To ensure that my friends (and Karel and me) would be well fueled after our Sunday ride, I decided to make pancakes on Saturday (late) afternoon so that they would be ready for consumption when we were ready to eat post workout on Sunday. 

What a genius idea!! 

There's nothing better than having a home cooked meal ready for you but let me tell ya, it's even BETTER after a 5 hour workout! 

I hope you enjoy my delicious apple chia pancake recipe, made from scratch and prepared with Trimarni love.
(I also made plain pancakes, some basic ingredients but omit the apple and chia seeds)

Apple Chia pancakes
(makes 10-12 pancakes)

1 1/4 cup white whole wheat flour (you can use Gluten-free flour)
2 tbsp sugar
2 tsp baking powder
1/2 teaspoon salt
1 tbsp chia seeds
1 large egg
1 cup milk
1/2 tsp pure vanilla extract
1 tbsp butter (melt after measuring)
1 apple (washed and chopped)

1. In medium bowl, whisk together flour, sugar, baking powder, salt and chia seeds. 
2. In small bowl, whisk together egg, milk and vanilla. Preheat your skillet (I used two large skillets on separate burners to speed up the cooking process). 
3. Whisk the wet ingredients into the dry. Stir in butter (should be melted before adding). Add a little water if needed.
4. Stir in chopped apple. 
5. Spoon ~1/4 batter into skillet. Cook for 2-3 minutes and flip, cook 1-2 more minutes.

Topping ideas: 
Maple Syrup
Nut butter
Hazelnut spread
Coconut (shredded)
Dried Fruit

I am a firm believer that we should always eat with a purpose. For myself, I love eating for fuel and for health. But I always find pleasure in eating whether it's a salad or something a bit more indulging (and everything in between). 
Pancakes have a special place in my heart because my dad loved pancakes, straight from Aunt Jemima's box. 
My dad took this picture (above) of his pancakes a month after he was diagnosed with stage IV cancer which ended up taking his life 10 months later. He sent me the following text. 

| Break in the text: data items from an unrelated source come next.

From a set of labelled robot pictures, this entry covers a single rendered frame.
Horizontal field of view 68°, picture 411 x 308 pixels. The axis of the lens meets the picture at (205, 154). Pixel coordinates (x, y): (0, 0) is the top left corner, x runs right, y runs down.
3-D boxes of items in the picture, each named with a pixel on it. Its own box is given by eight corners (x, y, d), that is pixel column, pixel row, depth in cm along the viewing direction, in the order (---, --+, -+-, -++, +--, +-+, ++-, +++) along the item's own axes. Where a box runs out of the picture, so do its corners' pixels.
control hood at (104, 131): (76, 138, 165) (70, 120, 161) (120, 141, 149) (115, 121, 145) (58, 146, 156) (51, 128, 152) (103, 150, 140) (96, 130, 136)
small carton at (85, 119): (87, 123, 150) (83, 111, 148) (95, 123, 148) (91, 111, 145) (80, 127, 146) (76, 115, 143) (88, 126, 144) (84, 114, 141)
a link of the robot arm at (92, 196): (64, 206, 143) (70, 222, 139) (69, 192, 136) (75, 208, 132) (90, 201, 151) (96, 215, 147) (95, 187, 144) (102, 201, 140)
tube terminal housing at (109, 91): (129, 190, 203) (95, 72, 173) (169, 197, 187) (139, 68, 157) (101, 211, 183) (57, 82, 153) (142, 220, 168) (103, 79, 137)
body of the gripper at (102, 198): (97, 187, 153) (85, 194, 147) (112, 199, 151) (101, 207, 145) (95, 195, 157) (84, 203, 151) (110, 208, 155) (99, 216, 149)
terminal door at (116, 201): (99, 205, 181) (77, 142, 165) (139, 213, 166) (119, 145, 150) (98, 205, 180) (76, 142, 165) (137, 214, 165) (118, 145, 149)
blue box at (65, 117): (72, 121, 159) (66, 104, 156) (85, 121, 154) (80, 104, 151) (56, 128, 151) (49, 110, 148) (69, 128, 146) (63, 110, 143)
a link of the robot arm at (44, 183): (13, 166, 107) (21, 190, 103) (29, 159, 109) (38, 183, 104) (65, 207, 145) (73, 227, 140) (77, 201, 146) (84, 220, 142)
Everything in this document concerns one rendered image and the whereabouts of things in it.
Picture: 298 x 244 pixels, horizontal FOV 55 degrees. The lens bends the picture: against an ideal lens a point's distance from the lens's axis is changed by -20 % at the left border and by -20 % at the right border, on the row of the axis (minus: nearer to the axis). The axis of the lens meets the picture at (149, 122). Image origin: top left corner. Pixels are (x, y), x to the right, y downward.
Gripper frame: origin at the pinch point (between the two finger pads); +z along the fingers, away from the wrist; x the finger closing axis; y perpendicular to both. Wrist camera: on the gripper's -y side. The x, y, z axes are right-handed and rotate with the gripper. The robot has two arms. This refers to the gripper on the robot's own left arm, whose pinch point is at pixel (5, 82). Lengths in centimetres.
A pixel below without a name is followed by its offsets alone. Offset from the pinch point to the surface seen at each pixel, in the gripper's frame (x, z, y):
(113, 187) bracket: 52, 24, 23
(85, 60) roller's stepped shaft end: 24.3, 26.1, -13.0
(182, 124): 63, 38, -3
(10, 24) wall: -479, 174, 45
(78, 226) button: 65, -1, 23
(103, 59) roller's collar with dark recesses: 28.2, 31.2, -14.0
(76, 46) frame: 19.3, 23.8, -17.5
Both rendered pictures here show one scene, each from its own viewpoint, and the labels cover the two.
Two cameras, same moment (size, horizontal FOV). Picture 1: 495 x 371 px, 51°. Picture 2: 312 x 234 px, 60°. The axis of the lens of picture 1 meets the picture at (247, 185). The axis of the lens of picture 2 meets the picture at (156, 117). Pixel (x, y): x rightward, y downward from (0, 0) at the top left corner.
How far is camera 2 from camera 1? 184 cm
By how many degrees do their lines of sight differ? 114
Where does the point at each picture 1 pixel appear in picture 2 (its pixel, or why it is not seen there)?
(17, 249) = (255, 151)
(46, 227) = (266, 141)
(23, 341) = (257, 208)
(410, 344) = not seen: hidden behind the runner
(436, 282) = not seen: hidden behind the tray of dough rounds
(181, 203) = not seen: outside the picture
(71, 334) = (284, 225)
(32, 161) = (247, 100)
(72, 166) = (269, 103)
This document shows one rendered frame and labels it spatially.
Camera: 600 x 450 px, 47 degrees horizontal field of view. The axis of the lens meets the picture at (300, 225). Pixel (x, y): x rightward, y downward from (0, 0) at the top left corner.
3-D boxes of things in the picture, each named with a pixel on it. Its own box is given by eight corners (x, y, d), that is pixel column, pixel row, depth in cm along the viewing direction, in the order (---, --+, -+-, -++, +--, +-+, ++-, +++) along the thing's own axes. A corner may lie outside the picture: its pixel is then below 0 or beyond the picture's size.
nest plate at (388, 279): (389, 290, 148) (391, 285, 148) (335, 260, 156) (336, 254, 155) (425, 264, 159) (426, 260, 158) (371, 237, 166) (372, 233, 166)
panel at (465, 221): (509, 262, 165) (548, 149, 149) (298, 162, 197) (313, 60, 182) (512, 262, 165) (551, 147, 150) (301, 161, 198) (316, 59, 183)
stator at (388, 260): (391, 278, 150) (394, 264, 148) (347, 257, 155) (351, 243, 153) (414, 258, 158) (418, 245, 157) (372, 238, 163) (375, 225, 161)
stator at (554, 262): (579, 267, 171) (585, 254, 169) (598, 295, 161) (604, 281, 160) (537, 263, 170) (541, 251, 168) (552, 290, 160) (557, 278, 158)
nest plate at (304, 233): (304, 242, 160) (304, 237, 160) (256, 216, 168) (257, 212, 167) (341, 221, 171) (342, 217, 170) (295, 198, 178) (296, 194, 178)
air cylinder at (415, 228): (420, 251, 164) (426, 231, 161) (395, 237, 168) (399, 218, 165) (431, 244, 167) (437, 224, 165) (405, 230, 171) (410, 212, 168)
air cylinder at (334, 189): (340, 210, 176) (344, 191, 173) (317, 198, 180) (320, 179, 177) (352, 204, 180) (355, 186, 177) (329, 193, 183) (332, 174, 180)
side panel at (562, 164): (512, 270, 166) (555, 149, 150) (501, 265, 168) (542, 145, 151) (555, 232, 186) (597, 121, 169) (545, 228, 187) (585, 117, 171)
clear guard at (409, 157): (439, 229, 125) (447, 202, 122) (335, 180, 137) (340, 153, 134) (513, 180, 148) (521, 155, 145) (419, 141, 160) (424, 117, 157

Food, meal time and my kitchen are all positives in my life. 
I never find myself not smiling when it comes to the food that I choose to put into my body. 
Food makes me happy, it fuels my lifestyle and it keeps me well.
My dad always had such a great sense of humor in life and he was always so good at making me smile and laugh. 
I sure do love pancakes but now I have an even better reason to always smile when I eat them. 
Thanks Dad.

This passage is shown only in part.